No. A VM covered by a CUD doesn't also get SUD on the same hours. CUDs effectively replace SUDs for the committed capacity. For uncommitted capacity, SUDs still apply automatically.
Are CUDs resource-specific or flexible?
Two types. Resource-based CUDs cover specific machine types (e.g., n2-standard-4 in us-central1). Flexible CUDs (spend-based, introduced more recently) cover a dollar amount of compute spend across machine families, providing more flexibility. Flexible CUDs are usually preferable for dynamic workloads.
What happens if I use less than my CUD commitment?
You still pay for the full committed capacity. CUDs are a take-or-pay contract — if your actual usage falls below the commit, you pay for unused capacity. The break-even for a 1-year CUD is roughly 70% utilization vs pay-as-you-go.
Can I cancel a CUD?
No, CUDs are non-cancellable. Once purchased, you pay for the term (1 or 3 years). You can transfer CUDs between projects in the same billing account, but you can't get a refund. Plan commits carefully.
How do CUDs compare to AWS Savings Plans?
Similar concept: commit to spend, get a discount. Flexible CUDs are GCP's parallel to AWS Compute Savings Plans. Discount rates are comparable (1-year ~25-30%, 3-year ~52-55%).
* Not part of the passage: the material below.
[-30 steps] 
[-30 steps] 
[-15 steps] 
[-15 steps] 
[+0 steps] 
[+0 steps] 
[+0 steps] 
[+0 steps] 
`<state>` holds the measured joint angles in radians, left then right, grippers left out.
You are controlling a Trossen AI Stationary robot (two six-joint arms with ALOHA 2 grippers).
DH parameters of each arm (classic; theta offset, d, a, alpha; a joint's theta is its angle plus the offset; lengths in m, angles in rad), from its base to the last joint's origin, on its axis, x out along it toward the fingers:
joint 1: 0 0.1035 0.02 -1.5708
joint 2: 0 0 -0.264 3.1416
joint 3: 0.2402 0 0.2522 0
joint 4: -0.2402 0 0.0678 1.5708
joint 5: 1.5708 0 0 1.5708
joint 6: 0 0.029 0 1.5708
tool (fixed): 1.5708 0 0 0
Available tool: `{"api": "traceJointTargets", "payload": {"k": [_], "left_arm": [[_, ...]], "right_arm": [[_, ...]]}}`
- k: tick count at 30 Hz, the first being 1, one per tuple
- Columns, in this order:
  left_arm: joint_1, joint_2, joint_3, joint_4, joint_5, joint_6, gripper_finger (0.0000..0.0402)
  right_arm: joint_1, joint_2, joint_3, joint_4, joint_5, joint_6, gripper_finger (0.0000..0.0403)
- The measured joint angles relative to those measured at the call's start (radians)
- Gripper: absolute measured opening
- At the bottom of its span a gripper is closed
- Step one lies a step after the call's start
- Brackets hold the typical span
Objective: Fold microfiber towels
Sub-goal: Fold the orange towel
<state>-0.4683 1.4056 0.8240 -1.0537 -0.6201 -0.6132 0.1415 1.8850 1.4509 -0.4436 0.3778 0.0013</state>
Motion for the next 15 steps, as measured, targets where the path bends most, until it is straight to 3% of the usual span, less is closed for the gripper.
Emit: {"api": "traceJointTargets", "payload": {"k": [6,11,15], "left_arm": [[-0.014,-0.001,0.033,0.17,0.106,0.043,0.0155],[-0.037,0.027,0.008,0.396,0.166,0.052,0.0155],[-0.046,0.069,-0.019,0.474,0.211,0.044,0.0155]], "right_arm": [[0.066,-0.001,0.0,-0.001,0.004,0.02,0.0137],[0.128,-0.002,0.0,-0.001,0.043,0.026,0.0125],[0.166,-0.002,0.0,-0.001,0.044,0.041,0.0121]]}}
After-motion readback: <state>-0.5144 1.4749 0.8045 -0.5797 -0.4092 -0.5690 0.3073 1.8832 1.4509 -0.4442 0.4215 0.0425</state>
GCP CUDs cover GPUs, TPUs, and Cloud SQL too; AWS Savings Plans don't cover RDS.
Summary
SUDs are GCP's automatic 30% discount for steady workloads. CUDs are purchased commitments adding 16-30 percentage points on top. For most workloads, the right strategy is: 3-year flexible CUDs on the stable baseline (80-90% of always-on capacity), SUDs on the variable layer, Spot VMs for elastic workloads. Skip 1-year CUDs unless you have a specific 12-month-stable workload.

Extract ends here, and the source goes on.